=== Section Start ===
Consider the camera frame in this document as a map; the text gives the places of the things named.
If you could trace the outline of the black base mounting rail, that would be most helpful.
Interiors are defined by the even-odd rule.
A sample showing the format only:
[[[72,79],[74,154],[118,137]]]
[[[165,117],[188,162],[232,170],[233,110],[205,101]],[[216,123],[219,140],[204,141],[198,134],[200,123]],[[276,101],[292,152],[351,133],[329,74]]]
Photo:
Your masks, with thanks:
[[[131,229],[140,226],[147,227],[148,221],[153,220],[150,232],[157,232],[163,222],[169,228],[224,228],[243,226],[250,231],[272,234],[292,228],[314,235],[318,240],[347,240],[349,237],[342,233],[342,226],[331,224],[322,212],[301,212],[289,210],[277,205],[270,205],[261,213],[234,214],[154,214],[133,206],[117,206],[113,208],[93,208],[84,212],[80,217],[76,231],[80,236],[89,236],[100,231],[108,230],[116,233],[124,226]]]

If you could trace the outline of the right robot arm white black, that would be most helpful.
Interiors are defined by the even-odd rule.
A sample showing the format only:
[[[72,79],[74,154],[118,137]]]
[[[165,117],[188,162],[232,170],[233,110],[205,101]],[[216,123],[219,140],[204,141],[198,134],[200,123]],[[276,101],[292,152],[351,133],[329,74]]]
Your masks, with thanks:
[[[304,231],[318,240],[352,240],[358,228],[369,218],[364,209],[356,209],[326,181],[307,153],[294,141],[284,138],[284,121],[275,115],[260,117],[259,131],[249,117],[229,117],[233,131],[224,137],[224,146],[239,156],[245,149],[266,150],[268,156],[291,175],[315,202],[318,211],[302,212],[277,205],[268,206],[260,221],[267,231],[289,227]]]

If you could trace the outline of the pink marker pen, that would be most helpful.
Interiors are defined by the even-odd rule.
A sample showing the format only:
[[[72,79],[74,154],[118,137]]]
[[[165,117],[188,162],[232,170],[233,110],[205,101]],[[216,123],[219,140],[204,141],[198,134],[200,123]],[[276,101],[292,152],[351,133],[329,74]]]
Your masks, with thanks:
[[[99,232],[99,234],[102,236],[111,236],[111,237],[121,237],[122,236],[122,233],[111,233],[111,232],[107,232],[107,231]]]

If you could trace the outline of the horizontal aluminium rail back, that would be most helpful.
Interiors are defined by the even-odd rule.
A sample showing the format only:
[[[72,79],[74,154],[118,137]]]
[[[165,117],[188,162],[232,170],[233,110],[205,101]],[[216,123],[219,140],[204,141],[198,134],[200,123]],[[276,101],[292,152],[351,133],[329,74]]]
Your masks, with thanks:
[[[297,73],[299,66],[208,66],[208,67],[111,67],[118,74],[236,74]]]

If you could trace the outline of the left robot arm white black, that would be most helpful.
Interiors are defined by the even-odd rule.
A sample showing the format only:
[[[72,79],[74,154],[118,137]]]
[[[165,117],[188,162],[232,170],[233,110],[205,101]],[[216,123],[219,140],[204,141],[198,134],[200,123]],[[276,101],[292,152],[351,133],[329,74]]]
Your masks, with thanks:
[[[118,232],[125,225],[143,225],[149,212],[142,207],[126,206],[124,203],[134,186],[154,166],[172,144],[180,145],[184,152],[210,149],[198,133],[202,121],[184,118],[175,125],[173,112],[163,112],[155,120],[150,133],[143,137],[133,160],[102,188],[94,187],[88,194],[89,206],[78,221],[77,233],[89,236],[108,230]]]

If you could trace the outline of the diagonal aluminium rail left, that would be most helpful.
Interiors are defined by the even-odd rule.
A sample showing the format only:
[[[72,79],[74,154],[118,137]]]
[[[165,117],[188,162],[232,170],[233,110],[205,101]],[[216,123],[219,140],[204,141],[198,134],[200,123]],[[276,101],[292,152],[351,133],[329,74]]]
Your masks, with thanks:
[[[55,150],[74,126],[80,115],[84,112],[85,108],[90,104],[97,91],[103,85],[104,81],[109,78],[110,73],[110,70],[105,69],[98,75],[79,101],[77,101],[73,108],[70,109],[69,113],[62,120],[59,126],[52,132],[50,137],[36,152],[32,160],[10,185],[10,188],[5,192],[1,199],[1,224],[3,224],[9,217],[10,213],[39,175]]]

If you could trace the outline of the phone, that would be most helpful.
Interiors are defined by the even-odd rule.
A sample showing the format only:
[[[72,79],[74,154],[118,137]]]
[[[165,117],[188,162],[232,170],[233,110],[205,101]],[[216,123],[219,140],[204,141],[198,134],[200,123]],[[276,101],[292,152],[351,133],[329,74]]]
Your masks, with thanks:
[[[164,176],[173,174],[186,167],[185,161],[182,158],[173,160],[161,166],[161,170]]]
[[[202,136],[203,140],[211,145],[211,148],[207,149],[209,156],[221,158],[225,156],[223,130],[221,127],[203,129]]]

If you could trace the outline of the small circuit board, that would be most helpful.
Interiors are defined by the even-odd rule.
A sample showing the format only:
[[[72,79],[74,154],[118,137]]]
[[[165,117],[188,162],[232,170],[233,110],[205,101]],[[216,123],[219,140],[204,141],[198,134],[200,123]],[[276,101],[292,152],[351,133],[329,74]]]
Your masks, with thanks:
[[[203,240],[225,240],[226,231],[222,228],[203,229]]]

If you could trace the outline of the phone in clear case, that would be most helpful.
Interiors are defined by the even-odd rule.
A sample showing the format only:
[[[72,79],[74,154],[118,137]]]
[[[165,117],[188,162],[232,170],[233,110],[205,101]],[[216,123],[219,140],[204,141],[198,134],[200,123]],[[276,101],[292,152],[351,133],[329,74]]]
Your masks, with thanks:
=== Section End ===
* [WORK ITEM]:
Return every line of the listing above that contains "aluminium".

* [RESPONSE FOR THIS EXERCISE]:
If you could trace the outline of the horizontal aluminium rail back, that would be most helpful.
If you could trace the outline of the diagonal aluminium rail left, that would be most helpful.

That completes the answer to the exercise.